(Extracted data entries)
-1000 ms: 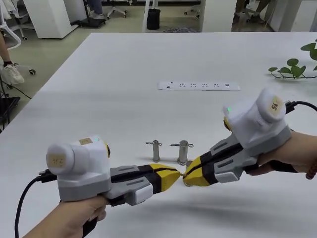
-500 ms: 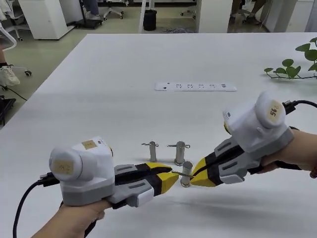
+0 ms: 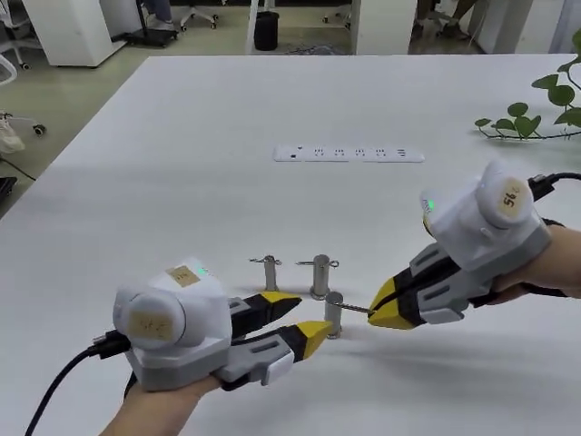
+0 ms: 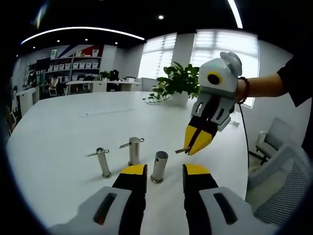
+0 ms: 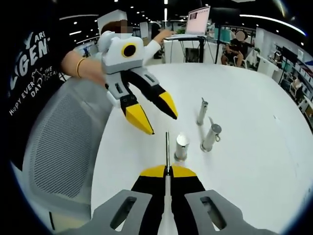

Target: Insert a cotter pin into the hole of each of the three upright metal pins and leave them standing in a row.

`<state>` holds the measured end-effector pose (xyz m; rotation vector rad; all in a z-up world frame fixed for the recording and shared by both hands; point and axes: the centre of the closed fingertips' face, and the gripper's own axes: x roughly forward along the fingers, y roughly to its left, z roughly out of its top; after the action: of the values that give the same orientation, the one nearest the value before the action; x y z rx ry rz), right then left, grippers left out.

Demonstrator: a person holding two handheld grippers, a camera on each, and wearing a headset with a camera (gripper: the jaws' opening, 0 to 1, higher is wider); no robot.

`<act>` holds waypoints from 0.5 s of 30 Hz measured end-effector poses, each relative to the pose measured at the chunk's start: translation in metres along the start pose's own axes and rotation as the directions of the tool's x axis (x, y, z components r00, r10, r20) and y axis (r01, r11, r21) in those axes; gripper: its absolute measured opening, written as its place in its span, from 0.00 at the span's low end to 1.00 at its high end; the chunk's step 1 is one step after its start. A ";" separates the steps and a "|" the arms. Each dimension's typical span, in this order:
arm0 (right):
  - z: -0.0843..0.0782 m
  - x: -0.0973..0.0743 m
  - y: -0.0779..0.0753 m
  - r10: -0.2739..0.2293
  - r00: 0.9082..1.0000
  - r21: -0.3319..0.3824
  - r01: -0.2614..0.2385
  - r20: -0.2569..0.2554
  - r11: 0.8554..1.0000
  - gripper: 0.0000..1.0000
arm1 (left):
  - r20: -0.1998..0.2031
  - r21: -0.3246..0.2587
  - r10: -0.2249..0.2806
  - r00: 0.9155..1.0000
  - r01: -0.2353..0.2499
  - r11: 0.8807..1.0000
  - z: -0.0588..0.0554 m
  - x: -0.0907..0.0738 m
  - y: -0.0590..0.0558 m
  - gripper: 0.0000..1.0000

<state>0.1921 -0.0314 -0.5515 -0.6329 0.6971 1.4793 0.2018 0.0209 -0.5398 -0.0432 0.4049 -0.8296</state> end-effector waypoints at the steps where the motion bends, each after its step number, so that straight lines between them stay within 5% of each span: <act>1: -0.001 0.000 -0.001 -0.003 1.000 -0.001 0.003 -0.005 1.000 0.00 | -0.001 0.000 0.007 1.000 -0.007 1.000 0.000 0.002 0.000 0.27; 15: -0.022 0.000 -0.015 -0.036 0.997 -0.013 0.035 -0.075 0.999 0.00 | -0.039 -0.016 0.053 0.998 -0.054 0.998 -0.014 0.025 0.006 0.27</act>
<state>0.2063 -0.0474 -0.5667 -0.7090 0.7324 1.4336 0.2162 0.0086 -0.5625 -0.0320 0.4478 -0.7754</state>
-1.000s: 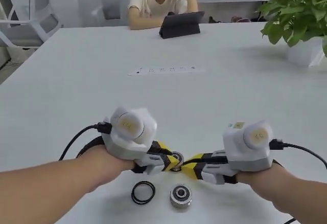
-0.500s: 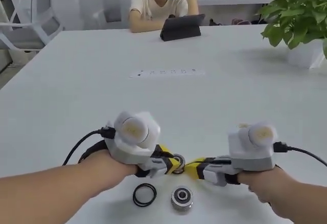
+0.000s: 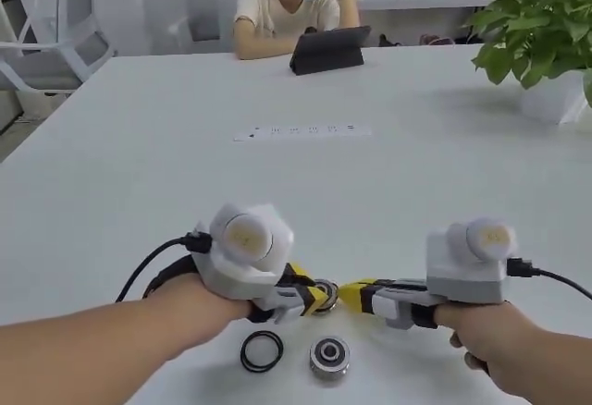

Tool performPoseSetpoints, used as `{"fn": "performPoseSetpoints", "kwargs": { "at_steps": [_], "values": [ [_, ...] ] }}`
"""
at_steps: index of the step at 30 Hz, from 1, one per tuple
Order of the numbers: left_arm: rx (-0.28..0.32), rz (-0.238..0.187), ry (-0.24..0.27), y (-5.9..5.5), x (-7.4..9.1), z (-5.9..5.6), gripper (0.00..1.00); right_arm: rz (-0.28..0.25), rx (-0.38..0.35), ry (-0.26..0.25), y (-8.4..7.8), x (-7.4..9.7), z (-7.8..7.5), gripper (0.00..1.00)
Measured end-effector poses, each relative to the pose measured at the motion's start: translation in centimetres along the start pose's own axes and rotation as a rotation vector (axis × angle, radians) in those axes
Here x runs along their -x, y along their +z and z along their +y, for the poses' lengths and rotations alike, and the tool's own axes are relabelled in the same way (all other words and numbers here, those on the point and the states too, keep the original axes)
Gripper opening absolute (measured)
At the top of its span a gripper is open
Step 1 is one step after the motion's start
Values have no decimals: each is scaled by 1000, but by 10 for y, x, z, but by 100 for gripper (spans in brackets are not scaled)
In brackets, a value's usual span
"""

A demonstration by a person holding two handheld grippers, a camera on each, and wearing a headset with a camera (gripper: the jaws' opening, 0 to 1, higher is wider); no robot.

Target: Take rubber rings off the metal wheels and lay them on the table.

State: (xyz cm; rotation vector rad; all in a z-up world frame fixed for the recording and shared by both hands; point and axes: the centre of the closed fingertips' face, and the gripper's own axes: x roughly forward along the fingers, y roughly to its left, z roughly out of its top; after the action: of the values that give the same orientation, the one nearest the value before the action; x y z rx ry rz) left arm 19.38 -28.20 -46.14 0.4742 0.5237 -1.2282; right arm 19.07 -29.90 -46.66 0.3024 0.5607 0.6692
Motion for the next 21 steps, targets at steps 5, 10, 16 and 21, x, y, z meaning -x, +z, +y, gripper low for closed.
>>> {"fn": "performPoseSetpoints", "kwargs": {
  "at_steps": [5, 10, 16, 21],
  "values": [
    [5, 0, 11, 1, -1, 0, 7, -8, 20, 5, 1, 1, 4, 0],
    [6, 3, 17, 0, -1, 0, 6, -7, 10, 3, 3, 0, 5, 0],
    [-1, 5, 20, 0, -1, 0, 6, -3, 21, 18, 4, -2, 10, 0],
    [-19, 5, 28, 1, -1, 0, 6, -7, 20, 26, 4, -2, 11, 0]
  ]
}}
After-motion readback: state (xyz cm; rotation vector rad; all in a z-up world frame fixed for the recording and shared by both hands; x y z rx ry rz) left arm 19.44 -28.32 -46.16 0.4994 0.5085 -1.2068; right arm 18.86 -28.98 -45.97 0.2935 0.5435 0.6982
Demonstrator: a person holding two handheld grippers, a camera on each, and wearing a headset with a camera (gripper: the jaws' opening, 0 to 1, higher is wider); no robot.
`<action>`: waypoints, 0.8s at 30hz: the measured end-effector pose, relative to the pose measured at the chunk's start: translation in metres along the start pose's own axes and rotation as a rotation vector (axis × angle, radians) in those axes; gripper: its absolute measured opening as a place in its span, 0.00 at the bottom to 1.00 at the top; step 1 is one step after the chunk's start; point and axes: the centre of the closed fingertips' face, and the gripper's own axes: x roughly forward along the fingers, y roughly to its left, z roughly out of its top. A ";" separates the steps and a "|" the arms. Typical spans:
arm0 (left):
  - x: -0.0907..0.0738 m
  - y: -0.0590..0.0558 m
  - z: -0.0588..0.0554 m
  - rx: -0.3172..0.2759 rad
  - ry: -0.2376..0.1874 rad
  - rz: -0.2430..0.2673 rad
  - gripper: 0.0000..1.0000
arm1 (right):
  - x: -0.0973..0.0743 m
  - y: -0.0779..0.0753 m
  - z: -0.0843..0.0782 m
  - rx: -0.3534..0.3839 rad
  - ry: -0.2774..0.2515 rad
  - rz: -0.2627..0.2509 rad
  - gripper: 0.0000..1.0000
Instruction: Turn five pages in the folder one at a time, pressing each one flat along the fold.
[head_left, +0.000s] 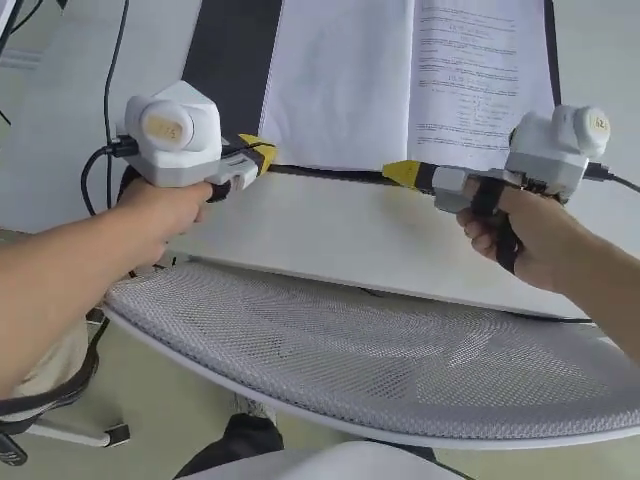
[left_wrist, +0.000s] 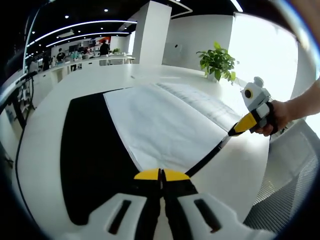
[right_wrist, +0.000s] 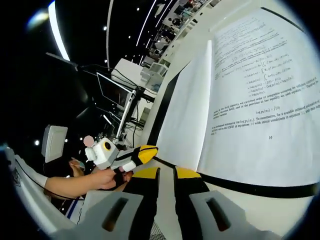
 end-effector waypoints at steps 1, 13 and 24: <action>0.000 -0.001 0.000 0.007 0.003 -0.002 0.00 | -0.004 0.006 0.001 -0.007 -0.008 0.005 0.13; -0.018 -0.021 0.014 -0.025 0.016 -0.034 0.22 | -0.062 0.039 0.007 -0.108 -0.115 -0.070 0.19; -0.059 -0.035 0.033 -0.031 0.018 -0.044 0.39 | -0.123 0.050 0.031 -0.169 -0.252 -0.166 0.29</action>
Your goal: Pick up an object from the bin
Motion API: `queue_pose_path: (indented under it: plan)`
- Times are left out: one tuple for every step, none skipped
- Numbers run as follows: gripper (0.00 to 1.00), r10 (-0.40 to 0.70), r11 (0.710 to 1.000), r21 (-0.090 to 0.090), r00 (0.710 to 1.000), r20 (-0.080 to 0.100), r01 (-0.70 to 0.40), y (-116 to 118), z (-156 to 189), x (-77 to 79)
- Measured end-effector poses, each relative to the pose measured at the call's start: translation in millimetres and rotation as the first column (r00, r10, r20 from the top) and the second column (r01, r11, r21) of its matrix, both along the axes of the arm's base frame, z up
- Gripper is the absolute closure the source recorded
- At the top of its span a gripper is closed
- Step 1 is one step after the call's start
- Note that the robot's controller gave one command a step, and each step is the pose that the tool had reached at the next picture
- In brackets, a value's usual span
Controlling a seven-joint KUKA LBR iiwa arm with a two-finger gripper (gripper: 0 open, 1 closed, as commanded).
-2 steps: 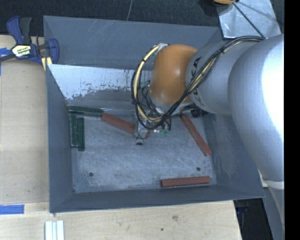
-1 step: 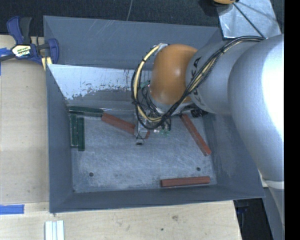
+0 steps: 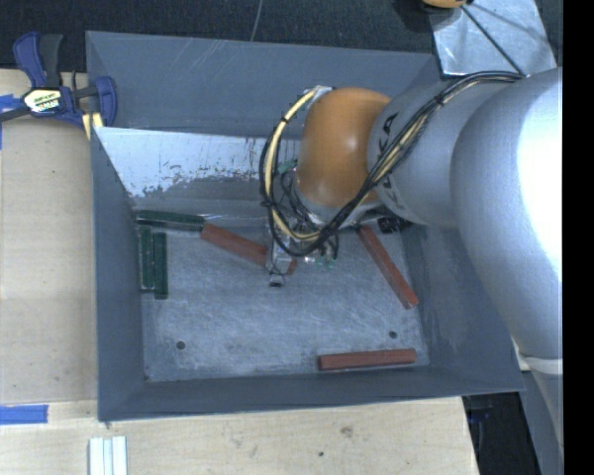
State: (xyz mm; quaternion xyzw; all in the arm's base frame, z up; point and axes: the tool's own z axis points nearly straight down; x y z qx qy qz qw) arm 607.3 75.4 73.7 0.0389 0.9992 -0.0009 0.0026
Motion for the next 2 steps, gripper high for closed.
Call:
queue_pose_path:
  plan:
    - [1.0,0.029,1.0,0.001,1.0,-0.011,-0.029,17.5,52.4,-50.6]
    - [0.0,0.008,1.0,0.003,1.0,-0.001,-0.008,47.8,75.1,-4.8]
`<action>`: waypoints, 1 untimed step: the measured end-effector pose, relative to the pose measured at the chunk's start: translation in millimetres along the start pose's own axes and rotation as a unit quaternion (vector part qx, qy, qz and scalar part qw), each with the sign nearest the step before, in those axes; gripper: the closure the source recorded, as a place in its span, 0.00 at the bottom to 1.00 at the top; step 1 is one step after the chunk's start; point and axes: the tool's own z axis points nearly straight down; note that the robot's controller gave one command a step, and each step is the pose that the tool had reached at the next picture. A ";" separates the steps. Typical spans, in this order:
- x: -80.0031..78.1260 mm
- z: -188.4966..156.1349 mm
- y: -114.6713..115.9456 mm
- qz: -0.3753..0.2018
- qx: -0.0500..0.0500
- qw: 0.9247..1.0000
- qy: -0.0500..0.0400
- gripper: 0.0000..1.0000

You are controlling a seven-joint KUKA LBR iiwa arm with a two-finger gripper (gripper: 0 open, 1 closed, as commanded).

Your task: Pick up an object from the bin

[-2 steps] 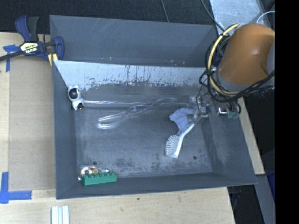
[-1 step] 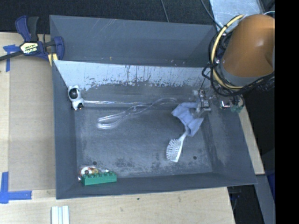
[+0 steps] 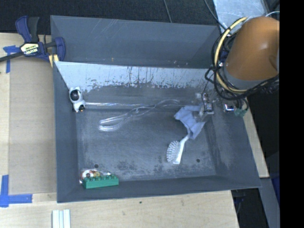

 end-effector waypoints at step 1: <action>27.2 -109.3 -36.4 -0.041 0.000 0.999 0.000 1.00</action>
Offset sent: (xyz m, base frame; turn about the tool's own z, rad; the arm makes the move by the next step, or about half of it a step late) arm -0.0100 -0.0298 -0.0631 0.0153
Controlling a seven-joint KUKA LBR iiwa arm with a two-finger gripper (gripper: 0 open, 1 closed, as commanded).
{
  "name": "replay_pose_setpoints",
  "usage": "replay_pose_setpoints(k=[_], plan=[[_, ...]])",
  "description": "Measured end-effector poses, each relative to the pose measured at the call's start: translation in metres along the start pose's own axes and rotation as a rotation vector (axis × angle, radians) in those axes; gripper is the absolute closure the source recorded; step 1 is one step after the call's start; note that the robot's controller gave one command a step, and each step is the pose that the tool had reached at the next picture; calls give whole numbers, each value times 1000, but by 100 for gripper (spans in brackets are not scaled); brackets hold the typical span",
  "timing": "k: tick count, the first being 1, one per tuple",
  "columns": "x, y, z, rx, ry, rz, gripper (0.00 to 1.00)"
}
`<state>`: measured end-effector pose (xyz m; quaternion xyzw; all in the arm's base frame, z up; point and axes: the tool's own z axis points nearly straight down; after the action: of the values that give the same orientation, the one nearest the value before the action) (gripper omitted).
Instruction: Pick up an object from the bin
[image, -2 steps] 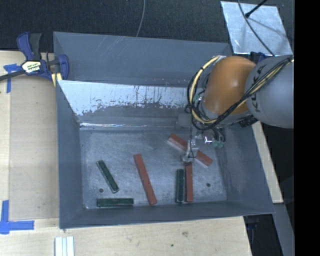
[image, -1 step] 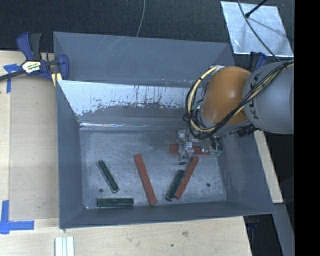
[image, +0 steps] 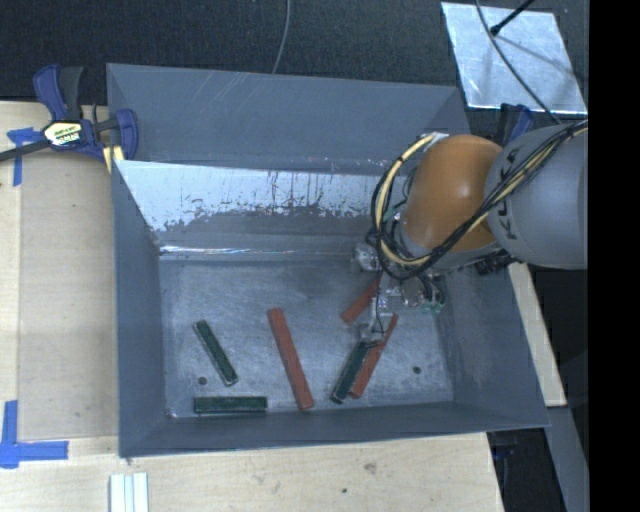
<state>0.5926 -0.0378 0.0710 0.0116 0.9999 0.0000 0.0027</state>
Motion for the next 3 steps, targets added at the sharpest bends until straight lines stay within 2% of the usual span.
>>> replay_pose_setpoints(k=[1, 2, 3], plan=[[-1, 0, -1, -1, -3, 0, 100], [-1, 0, -1, -1, -3, 1, 100], [22, -37, -123, 1, 2, 94, 100]])
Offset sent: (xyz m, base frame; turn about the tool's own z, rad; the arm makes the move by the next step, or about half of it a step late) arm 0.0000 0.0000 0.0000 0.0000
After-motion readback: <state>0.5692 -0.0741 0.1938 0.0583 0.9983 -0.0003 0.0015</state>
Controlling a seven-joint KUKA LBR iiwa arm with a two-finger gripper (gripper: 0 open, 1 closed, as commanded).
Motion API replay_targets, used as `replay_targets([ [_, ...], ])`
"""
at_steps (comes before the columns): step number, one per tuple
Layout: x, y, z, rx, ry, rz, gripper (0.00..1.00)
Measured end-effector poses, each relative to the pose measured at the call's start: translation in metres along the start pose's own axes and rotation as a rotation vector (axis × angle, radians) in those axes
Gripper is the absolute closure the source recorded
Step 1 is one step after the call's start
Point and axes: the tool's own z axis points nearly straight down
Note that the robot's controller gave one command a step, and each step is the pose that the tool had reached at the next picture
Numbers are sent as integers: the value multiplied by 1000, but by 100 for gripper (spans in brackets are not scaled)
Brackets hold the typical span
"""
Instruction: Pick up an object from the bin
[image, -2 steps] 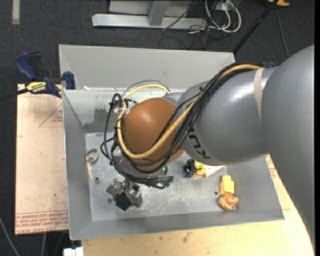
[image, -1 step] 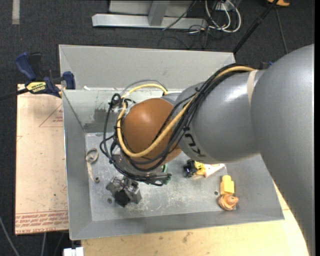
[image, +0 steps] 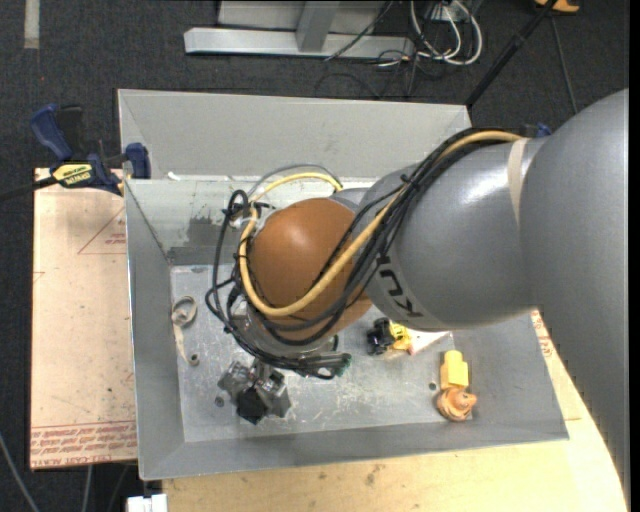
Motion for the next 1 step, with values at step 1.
replay_targets([
  [1, -9, -22, -74, 8, -12, 6, 100],
])
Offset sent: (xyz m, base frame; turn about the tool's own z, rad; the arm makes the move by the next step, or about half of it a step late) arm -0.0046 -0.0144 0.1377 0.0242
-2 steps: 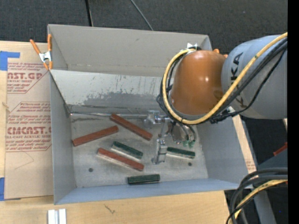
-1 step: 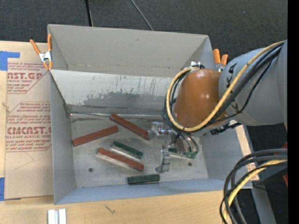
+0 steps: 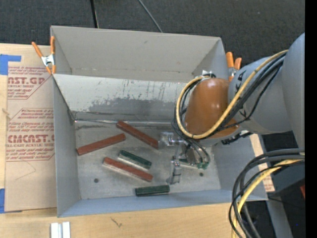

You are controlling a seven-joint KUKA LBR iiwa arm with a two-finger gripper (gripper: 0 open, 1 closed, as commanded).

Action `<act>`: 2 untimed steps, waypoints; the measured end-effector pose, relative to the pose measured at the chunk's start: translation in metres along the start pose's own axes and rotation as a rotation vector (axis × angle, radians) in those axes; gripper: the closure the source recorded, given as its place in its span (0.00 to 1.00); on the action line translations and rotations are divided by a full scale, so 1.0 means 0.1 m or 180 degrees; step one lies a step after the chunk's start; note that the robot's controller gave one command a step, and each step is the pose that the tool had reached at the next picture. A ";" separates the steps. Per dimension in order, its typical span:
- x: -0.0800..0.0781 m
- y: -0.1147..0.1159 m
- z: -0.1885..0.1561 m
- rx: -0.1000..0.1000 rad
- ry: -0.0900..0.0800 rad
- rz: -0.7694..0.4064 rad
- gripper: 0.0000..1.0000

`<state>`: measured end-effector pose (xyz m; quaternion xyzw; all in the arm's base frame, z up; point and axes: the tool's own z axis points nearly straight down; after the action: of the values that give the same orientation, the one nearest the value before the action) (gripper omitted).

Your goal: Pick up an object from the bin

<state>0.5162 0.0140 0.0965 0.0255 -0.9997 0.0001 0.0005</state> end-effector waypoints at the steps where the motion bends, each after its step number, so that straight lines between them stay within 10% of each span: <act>1: 0.08 0.64 0.27 -0.0007 -0.0004 -0.0148 1.00; 2: 0.08 0.64 0.27 -0.0008 -0.0004 -0.0145 1.00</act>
Offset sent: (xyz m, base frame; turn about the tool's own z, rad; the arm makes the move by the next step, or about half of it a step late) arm 0.0000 0.0000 0.0000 0.0000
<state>0.5046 0.0771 0.0698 0.0483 -0.9988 -0.0011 -0.0001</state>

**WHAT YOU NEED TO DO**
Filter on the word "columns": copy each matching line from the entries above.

**WORKED SOLUTION**
  "columns": "x, y, z, rx, ry, rz, gripper (0.00 to 1.00)"
at_steps (comes before the columns): step number, one per tuple

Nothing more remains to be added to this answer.